(Dataset entries)
◆ ◆ ◆ ◆

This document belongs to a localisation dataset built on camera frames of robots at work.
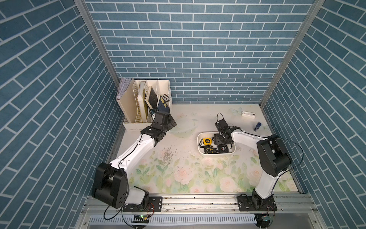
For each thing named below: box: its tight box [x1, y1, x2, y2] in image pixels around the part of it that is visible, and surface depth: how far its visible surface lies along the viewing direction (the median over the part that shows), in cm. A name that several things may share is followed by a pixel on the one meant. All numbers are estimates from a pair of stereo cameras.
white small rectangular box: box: [241, 110, 256, 119], surface depth 114 cm
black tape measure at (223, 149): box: [218, 144, 229, 154], surface depth 93 cm
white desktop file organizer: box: [122, 79, 173, 132], surface depth 101 cm
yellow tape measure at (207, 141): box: [202, 137, 213, 146], surface depth 98 cm
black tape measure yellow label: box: [199, 144, 214, 155], surface depth 93 cm
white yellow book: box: [137, 81, 148, 123], surface depth 96 cm
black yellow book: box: [144, 86, 158, 110], surface depth 101 cm
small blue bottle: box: [253, 122, 262, 132], surface depth 103 cm
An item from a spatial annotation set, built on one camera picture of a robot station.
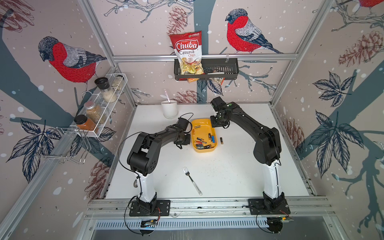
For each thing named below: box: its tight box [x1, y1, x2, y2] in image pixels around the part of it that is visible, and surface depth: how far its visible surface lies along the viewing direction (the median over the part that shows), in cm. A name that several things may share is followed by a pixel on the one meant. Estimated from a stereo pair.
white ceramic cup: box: [161, 100, 178, 119], surface depth 109 cm
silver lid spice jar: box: [83, 101, 106, 124], surface depth 66 cm
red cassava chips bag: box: [169, 30, 205, 75], surface depth 85 cm
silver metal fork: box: [182, 166, 203, 196], surface depth 83 cm
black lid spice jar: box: [94, 77, 117, 103], surface depth 76 cm
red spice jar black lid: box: [74, 114, 97, 131], surface depth 62 cm
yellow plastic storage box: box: [191, 118, 218, 153], surface depth 100 cm
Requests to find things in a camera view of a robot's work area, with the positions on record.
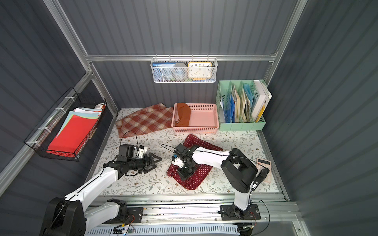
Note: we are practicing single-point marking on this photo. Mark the blue box in basket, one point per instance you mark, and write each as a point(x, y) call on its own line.
point(162, 71)

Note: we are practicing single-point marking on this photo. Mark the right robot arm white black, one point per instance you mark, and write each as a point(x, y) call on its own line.
point(240, 171)

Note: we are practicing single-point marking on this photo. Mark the pink plastic basket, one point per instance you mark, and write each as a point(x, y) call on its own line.
point(202, 119)

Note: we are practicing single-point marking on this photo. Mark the black wire side basket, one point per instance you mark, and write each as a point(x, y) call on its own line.
point(72, 103)

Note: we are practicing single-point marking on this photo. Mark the small orange white card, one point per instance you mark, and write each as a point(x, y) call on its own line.
point(261, 164)

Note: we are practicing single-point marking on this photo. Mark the rust orange skirt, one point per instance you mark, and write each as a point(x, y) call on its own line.
point(184, 114)

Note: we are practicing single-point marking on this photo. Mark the white book in organizer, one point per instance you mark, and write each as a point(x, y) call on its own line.
point(262, 96)

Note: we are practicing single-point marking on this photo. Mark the blue folders in organizer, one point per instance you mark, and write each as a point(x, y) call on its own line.
point(230, 111)

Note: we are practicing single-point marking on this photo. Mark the yellow alarm clock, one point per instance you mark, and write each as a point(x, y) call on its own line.
point(199, 70)

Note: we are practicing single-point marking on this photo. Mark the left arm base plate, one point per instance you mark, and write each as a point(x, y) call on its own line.
point(132, 215)

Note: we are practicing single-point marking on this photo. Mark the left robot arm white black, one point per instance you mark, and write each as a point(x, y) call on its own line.
point(70, 216)

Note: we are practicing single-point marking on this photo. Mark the white wire wall basket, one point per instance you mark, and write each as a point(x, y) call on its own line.
point(186, 60)

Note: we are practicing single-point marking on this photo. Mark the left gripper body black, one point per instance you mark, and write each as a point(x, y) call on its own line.
point(146, 162)

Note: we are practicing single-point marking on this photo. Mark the red paper stack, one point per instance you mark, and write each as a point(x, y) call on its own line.
point(72, 135)

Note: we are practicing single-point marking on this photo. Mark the mint green file organizer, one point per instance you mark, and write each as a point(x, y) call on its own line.
point(223, 93)

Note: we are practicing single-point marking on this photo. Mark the grey tape roll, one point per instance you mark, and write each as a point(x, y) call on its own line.
point(179, 72)

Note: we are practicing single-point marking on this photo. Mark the red plaid skirt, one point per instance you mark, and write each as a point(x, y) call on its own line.
point(147, 120)

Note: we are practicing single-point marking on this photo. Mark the dark red polka-dot skirt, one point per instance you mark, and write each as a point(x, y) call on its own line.
point(202, 171)

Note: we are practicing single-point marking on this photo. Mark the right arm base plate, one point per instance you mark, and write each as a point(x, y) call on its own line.
point(232, 213)

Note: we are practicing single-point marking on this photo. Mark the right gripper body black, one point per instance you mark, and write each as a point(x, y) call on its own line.
point(187, 169)

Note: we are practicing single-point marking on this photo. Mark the floral table mat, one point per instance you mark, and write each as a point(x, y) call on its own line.
point(157, 182)

◆ ◆ ◆ ◆

▸ What is needed:
Which lines of the records above hold the word "tight"? Copy each one out.

▸ Answer space:
For each thing named below: box: its tight box [x1, y1, x2, y2] in image pixels around the part of it that is visible, and surface depth: how far its visible surface lies along the viewing direction (the median over the part that shows), in cm. A name that several things may share is followed by a pixel on the one meant. All numbers are estimates from a pair of stereo cameras.
For each thing named below: box: its tight box [x1, y1, x2, y2] in image pixels around the part of it that is visible, and surface depth: how far its visible surface lies along the viewing direction (the median over the part that shows), in cm. A name that several things may share is followed by a pixel on the one meant. Estimated from a stereo pair.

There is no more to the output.